### Source data
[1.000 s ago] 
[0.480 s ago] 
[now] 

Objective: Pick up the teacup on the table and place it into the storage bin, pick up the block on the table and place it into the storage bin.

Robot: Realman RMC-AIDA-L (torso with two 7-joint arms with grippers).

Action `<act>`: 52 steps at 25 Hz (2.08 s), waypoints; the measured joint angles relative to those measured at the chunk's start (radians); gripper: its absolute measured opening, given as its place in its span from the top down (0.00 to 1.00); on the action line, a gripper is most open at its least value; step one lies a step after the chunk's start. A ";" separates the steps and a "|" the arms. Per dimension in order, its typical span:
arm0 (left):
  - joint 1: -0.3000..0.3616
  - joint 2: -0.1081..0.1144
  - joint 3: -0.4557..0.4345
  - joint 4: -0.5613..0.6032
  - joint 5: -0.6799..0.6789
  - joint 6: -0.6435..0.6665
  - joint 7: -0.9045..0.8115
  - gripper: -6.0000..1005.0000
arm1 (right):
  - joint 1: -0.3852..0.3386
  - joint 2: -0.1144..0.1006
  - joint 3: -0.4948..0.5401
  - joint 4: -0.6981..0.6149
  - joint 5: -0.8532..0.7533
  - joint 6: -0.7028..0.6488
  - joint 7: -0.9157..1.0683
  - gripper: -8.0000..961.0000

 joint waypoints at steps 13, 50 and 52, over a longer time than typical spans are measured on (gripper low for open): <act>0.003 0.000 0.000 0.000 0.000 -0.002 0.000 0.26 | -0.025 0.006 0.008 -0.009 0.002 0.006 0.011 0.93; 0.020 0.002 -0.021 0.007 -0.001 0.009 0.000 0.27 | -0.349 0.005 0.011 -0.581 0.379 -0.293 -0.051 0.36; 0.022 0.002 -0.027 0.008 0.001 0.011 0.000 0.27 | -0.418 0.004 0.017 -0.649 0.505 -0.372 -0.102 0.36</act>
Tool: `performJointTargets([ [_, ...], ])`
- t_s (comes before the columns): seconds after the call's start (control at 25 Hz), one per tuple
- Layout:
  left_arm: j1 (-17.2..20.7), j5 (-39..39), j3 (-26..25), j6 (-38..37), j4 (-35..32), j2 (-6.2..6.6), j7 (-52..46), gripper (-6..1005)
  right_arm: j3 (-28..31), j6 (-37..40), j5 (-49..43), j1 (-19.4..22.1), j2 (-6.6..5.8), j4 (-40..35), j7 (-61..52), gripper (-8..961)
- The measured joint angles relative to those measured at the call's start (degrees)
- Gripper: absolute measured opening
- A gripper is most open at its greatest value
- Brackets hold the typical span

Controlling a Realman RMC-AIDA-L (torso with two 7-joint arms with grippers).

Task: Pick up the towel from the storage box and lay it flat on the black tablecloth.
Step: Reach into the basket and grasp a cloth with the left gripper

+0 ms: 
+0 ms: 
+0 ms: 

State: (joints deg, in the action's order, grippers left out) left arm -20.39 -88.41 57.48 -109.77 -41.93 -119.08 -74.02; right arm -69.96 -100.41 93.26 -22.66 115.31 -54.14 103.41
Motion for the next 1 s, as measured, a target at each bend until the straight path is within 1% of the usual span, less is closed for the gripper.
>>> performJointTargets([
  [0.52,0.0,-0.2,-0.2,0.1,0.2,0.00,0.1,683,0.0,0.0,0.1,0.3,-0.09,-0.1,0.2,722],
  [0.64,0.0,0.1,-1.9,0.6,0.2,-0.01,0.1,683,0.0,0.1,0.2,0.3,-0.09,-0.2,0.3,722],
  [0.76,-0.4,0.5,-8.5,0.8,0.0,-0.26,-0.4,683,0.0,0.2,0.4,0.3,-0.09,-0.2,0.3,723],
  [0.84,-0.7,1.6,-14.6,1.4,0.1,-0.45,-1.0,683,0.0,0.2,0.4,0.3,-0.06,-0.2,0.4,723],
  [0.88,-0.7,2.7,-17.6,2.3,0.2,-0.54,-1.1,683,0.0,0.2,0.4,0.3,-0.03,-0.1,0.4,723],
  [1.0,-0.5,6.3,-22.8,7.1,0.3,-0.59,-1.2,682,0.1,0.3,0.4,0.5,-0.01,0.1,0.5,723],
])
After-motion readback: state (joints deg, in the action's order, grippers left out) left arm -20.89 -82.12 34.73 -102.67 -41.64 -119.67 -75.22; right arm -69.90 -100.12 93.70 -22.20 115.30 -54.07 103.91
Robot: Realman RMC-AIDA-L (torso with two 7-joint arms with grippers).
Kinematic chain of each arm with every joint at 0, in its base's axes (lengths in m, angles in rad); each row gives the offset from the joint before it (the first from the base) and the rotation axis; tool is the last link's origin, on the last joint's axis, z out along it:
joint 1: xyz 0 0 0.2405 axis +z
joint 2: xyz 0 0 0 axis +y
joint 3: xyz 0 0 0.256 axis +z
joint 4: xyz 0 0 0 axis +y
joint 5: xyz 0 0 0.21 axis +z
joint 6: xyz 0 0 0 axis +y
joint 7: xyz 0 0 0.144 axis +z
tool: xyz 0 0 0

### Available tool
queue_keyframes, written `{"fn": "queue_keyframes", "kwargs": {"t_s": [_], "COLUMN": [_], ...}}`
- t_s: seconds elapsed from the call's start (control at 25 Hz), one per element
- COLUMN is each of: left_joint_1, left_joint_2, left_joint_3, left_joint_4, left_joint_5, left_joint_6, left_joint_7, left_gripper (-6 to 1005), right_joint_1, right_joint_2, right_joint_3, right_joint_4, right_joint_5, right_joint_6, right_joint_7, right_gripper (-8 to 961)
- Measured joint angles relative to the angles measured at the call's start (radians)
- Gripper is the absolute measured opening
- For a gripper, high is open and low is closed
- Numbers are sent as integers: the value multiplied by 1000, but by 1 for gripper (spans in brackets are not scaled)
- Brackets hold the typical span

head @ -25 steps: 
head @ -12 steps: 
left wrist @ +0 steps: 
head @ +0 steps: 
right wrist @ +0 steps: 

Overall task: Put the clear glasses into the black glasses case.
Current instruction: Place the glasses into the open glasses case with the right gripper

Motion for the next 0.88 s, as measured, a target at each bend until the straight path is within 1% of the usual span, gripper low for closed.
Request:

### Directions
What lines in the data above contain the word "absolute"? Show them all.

### Solution for this exercise
Action `<act>`: 52 steps at 25 Hz (2.08 s), waypoints; the measured joint angles relative to those measured at the chunk's start (radians); gripper: its absolute measured opening, given as its place in its span from the top down (0.00 to 1.00); on the action line, a gripper is most open at its least value; step one lies a step after the chunk's start. A ";" separates the steps and a "|" the arms. Per dimension in order, its typical span:
- Gripper: absolute measured opening
- Gripper is the absolute measured opening

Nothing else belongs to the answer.